Collected material section start

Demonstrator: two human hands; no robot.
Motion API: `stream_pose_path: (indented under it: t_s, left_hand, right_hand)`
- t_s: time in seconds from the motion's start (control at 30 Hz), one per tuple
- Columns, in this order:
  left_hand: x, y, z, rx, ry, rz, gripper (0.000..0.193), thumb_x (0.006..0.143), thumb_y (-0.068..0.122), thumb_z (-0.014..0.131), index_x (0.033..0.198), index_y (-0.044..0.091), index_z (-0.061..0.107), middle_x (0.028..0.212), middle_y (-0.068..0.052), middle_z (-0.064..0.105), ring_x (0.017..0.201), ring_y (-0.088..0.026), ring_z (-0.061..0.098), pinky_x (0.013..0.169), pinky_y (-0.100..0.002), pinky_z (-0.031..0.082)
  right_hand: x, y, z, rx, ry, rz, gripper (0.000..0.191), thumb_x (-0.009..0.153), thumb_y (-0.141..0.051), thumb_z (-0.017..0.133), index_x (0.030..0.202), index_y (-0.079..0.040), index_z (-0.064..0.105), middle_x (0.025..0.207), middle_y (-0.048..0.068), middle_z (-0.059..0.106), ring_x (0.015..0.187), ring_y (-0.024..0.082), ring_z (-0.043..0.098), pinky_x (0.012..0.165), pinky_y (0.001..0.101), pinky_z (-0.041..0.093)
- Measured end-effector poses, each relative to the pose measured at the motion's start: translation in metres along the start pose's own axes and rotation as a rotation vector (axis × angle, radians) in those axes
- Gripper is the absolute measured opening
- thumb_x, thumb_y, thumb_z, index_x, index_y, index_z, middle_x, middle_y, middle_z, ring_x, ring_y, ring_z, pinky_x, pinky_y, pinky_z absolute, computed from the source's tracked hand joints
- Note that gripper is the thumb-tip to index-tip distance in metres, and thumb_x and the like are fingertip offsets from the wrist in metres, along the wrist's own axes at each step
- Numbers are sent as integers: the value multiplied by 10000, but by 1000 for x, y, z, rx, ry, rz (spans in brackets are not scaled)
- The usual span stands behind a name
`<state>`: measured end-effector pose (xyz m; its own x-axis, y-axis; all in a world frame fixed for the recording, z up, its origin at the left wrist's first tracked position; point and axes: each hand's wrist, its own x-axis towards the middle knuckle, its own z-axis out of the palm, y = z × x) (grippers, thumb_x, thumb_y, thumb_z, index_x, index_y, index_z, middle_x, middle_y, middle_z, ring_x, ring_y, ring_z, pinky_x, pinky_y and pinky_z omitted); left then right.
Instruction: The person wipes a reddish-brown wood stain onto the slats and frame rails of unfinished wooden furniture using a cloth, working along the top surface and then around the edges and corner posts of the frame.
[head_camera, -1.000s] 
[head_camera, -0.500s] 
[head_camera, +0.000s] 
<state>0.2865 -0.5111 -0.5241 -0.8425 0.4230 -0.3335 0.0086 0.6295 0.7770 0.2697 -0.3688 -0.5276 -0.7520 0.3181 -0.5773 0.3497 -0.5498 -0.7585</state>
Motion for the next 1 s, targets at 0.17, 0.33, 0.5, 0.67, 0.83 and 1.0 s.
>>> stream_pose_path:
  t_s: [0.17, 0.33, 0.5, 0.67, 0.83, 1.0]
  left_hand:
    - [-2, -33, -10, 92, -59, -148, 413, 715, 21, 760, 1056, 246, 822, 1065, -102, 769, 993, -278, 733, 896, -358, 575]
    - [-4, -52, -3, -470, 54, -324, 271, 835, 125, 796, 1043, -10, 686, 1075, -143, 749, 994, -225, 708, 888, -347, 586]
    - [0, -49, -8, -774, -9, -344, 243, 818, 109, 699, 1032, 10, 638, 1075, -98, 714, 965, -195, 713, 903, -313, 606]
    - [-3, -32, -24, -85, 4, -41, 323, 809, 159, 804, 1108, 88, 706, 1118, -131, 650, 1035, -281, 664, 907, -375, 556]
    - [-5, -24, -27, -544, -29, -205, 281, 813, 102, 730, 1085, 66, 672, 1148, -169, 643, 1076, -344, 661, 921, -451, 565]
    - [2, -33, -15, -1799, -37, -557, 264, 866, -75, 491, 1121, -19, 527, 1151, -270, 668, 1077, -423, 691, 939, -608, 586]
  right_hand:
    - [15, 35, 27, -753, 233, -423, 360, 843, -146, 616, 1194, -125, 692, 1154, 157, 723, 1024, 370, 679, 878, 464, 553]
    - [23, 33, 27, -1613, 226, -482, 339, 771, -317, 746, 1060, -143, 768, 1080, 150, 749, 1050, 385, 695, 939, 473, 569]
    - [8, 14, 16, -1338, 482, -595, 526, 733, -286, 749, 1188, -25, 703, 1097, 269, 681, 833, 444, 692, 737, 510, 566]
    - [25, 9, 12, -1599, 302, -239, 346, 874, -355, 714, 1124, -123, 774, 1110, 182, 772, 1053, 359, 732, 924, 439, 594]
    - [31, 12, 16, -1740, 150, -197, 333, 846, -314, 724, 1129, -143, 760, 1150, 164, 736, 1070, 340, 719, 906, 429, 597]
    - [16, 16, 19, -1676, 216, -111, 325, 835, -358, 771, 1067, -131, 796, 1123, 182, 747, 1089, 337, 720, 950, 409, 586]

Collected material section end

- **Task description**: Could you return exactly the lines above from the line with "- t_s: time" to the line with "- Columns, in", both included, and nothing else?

- **Your response**:
- t_s: time in seconds from the motion's start (control at 30 Hz), one per tuple
- Columns, in this order:

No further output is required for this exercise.